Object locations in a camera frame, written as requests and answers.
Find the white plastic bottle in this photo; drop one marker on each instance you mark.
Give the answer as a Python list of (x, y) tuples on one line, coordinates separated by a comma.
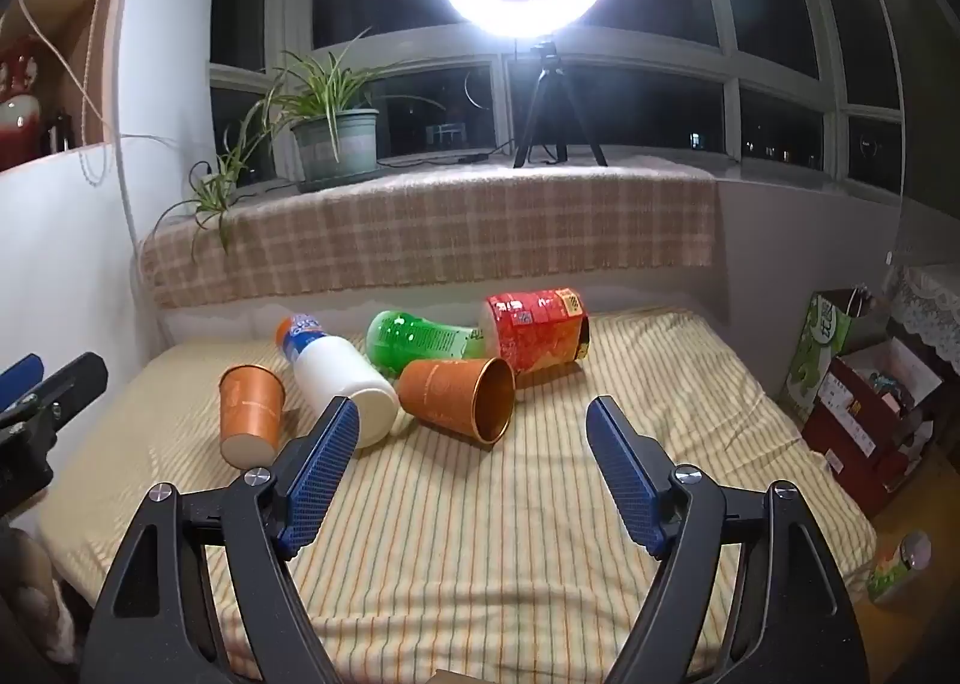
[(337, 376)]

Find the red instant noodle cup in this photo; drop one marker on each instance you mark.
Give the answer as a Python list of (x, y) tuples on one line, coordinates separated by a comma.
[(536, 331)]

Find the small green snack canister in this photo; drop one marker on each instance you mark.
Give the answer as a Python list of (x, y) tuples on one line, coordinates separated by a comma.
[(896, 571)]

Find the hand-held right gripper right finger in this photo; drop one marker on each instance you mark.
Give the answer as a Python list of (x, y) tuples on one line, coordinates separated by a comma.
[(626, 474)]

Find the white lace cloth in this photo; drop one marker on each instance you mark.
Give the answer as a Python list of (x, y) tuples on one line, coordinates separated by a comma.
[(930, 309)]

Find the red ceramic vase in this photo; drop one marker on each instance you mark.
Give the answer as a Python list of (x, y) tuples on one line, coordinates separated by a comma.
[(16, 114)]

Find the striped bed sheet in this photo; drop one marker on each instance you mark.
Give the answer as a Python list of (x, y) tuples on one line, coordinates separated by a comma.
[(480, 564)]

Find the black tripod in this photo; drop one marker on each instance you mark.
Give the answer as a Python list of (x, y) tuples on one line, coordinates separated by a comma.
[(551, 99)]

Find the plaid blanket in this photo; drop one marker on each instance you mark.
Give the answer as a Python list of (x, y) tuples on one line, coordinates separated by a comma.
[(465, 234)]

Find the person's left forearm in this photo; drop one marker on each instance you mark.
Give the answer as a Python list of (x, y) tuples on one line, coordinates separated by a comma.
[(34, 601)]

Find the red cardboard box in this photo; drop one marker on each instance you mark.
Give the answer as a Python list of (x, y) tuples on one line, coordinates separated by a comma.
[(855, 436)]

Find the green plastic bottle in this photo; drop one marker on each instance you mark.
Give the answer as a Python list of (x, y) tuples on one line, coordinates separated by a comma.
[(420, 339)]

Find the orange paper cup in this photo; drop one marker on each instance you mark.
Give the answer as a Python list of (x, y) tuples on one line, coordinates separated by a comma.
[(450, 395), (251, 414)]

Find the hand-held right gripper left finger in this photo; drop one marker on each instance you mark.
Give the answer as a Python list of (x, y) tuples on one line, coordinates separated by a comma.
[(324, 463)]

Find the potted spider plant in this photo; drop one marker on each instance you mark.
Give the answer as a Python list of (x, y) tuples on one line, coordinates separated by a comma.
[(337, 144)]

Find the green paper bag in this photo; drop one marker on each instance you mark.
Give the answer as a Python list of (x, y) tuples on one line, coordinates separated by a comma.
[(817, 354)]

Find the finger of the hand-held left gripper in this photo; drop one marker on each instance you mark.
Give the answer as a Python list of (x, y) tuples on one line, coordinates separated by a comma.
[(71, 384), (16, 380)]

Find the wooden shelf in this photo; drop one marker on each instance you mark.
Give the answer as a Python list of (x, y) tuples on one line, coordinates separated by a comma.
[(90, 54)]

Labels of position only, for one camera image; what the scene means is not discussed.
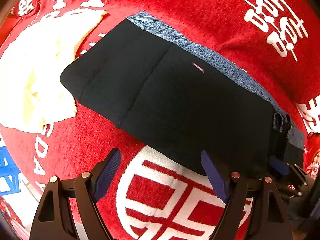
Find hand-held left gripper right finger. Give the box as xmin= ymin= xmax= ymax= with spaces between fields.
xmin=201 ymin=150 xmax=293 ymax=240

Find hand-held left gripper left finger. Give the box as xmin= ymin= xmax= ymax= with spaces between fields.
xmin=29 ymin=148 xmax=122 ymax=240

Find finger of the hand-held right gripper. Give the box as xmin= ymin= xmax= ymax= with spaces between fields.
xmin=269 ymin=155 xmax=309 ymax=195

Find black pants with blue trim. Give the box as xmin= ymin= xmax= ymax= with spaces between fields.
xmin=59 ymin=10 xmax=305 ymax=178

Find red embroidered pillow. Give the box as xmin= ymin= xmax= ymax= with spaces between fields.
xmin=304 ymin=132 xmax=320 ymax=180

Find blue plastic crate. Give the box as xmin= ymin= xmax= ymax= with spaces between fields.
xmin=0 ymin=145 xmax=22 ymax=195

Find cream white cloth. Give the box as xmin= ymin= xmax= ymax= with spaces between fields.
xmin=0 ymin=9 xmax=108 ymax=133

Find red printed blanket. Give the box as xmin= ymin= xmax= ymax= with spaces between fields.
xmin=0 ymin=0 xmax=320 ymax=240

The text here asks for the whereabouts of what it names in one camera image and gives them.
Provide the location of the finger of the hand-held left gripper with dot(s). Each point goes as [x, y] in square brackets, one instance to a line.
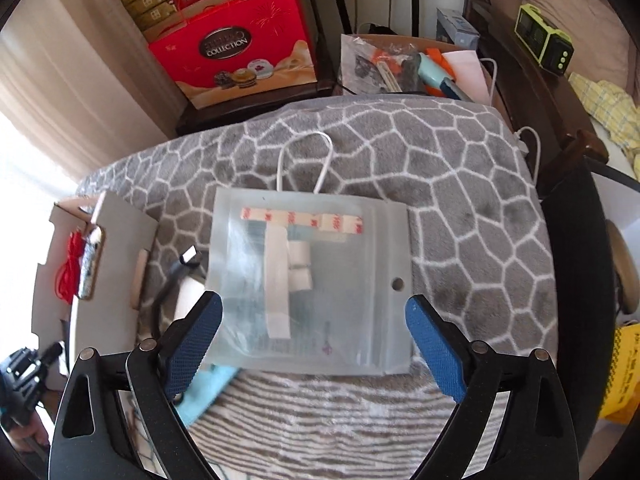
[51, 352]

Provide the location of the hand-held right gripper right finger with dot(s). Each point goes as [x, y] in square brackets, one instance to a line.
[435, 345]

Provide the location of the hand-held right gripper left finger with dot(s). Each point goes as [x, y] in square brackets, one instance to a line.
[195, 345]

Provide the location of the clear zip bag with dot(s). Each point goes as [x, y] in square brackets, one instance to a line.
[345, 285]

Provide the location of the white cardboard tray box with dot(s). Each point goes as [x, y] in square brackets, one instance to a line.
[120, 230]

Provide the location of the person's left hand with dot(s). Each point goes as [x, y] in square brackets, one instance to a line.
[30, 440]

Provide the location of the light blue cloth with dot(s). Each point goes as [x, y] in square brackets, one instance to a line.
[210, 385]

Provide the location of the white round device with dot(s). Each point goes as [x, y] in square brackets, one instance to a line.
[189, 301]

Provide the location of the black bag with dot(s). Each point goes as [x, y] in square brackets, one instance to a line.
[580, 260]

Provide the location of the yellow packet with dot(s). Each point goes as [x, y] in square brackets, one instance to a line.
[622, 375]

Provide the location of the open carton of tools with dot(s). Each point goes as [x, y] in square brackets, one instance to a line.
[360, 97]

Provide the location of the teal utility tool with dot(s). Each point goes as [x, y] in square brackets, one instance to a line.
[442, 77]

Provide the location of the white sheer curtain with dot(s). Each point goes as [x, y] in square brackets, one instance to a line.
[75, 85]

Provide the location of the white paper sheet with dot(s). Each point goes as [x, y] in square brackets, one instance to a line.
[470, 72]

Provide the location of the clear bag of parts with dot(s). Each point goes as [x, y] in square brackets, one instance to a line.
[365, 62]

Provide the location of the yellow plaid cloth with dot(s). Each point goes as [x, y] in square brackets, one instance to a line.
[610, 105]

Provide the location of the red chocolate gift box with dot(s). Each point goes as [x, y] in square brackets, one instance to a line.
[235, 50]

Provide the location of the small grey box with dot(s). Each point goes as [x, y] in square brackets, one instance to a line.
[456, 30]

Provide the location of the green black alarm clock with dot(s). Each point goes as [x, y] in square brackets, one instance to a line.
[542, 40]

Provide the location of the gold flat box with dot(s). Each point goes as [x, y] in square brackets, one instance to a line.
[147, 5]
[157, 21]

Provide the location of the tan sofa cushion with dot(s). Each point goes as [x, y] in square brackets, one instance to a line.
* * * * * * * * *
**Work task:**
Write down how many lines in this listing contain the word "what"; the number is the whole answer.

**Task output:**
2